Revalorizar el trabajo docente

  • Apuntes pedagógicos
  • Alfonso Torres Hernández

Hidalgo /

El diseño e implementación de una política educativa que aspire a contribuir a la transformación social requiere de replantear el sentido de las estrategias y acciones en el terreno educativo, además de mejorar y/o generar las condiciones del trabajo docente para ello. La política curricular que aspira a la configuración y formación de un pensamiento-acción progresista en los sujetos debe articularse a un planteamiento claro de una política de formación docente, a una política salarial (no de estímulos únicamente), a una política laboral y sindical, a una política de gestión y administración, a una política presupuestal y a una política socio-económica. Este sentido articulador, sitúa el trabajo docente desde una mirada de totalidad que nos ayuda a comprender su complejidad y las tensiones que se viven en su interior entre tradición-innovación, racionalidad técnica-racionalidad comprensiva, lógica de mercado-sentido social, conservadurismo-liberalismo, competencia-humanismo, entre otras.

¿Qué condiciones se requieren para que el trabajo docente se revalorice y articule a un proyecto político-educativo de transformación social? Las maestras y maestros (y con justa razón) colocan su demanda central en un salario mejor que sea congruente para solventar sus necesidades familiares de alimentación, salud, educación, recreación, vivienda, vestido y transporte. El salario actual se advierte precario ante la carestía de vida, su poder adquisitivo ha disminuido y obliga a un buen número de docentes a la búsqueda de trabajos complementarios que les ayude en su economía. Las políticas neoliberales dejaron instituido que los aumentos salariales son cada año cuando los aumentos a la canasta básica son discrecionales a voluntad y voracidad del mercado. Corresponde al Sindicato Nacional de Trabajadores de la Educación (SNTE) romper con esa lógica de negociación salarial y de compromisos de orden político-partidista-gubernamental para impulsar una política de revalorización del salario como condicionante clave en el trabajo docente.

Otro condicionante en el trabajo docente es lo referido a la infraestructura escolar, equipamiento y material que presentan serias limitaciones en infinidad de escuelas. Ante ello, las maestras y maestros realizan esfuerzos económicos personales o bien, solicitan ayuda de las madres y padres de familia para solventar las carencias que se les presentan, “situación que les genera sentimientos negativos relacionados con la falta de apoyo de las autoridades a su labor profesional. La existencia de espacios adecuados y bien equipados para desarrollar tareas fuera del aula, tanto individuales como de equipo, constituye otro factor importante respecto del cual las situaciones son muy diversas” (OREALC-Unesco, 2013).
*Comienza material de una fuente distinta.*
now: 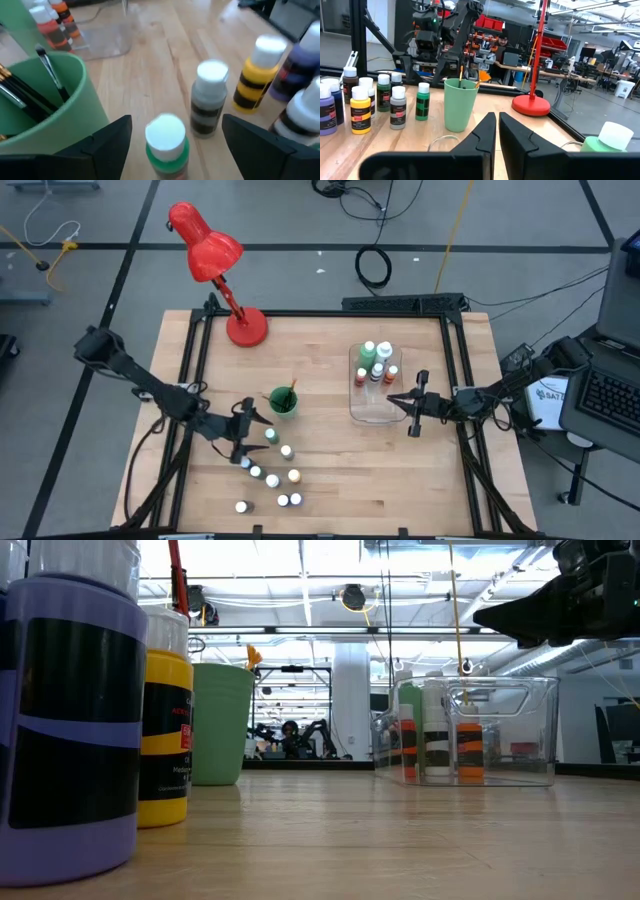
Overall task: Pick & Place Paint Supplies
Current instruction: Put the small green paint bottle into the transparent bin
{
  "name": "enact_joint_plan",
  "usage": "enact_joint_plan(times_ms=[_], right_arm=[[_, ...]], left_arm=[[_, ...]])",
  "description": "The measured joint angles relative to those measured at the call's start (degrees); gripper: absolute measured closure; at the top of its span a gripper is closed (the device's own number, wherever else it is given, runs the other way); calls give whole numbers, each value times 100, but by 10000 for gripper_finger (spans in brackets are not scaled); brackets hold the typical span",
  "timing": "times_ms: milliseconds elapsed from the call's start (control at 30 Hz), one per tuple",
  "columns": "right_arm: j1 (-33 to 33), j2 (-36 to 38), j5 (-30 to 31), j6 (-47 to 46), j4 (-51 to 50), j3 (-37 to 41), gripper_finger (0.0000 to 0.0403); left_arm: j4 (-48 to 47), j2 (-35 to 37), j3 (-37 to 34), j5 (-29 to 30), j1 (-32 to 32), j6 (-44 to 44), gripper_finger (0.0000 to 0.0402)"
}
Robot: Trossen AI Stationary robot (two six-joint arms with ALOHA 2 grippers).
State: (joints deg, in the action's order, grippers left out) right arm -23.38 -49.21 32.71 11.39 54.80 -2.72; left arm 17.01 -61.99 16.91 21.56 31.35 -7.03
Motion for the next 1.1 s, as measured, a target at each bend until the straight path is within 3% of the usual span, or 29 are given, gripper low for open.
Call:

El modelo de gestión y administración que se ha configurado en las escuelas constituye otro condicionante que requiere replantearse. La cultura y formas institucionales, directivas y de supervisión que dominan el ámbito escolar han generado intensificación y malestar en el trabajo docente. El número excesivo (en muchos casos) de alumnos que atienden; las demandas de cumplimiento administrativo-pedagógico; los ambientes institucionales y sociales inseguros y limitados en su convivencia;las demandas de las madres y padres de familia; el traslado del trabajo escolar al hogar; deterioro de la salud por cuestiones ergonómicas, estrés y cansancio físico y mental; son expresiones del modelo actual que sitúan al docente en la vulnerabilidad ante la complacencia de la parte oficial y representantes sindicales. Un trabajo docente que se desarrolla en estas condiciones está condenado a distanciarse de las aspiraciones progresistas de transformación y situarse en el desarrollo de un trabajo que solo responda a los requerimientos burocráticos y rutinarios que le demande la oficialidad. Revalorizar el trabajo docente implica pensar en políticas diferentes, que reconozcan las problemáticas de origen, que reconozcan la diversidad de contextos sociales, comunitarios y escolares, que reconozcan las demandas incumplidas al magisterio (mejora salarial, de prestaciones y de seguridad social), que reconozcan la necesidad de aumentar y replantear el ejercicio presupuestal en educación. Por otra parte, los docentes tenemos que reconocer lo que corresponde a nuestro ámbito de acción individual y colectivo en materia educativa, desarrollar con responsabilidad pedagógica y social nuestra labor. El trabajo docente posee un valor social que es único: contribuir a la formación de sujetos para una sociedad más justa y democrática. Los señalamientos que le hacen desde distintos frentes omiten mencionar las condiciones institucionales y laborales en que se desarrolla la docencia.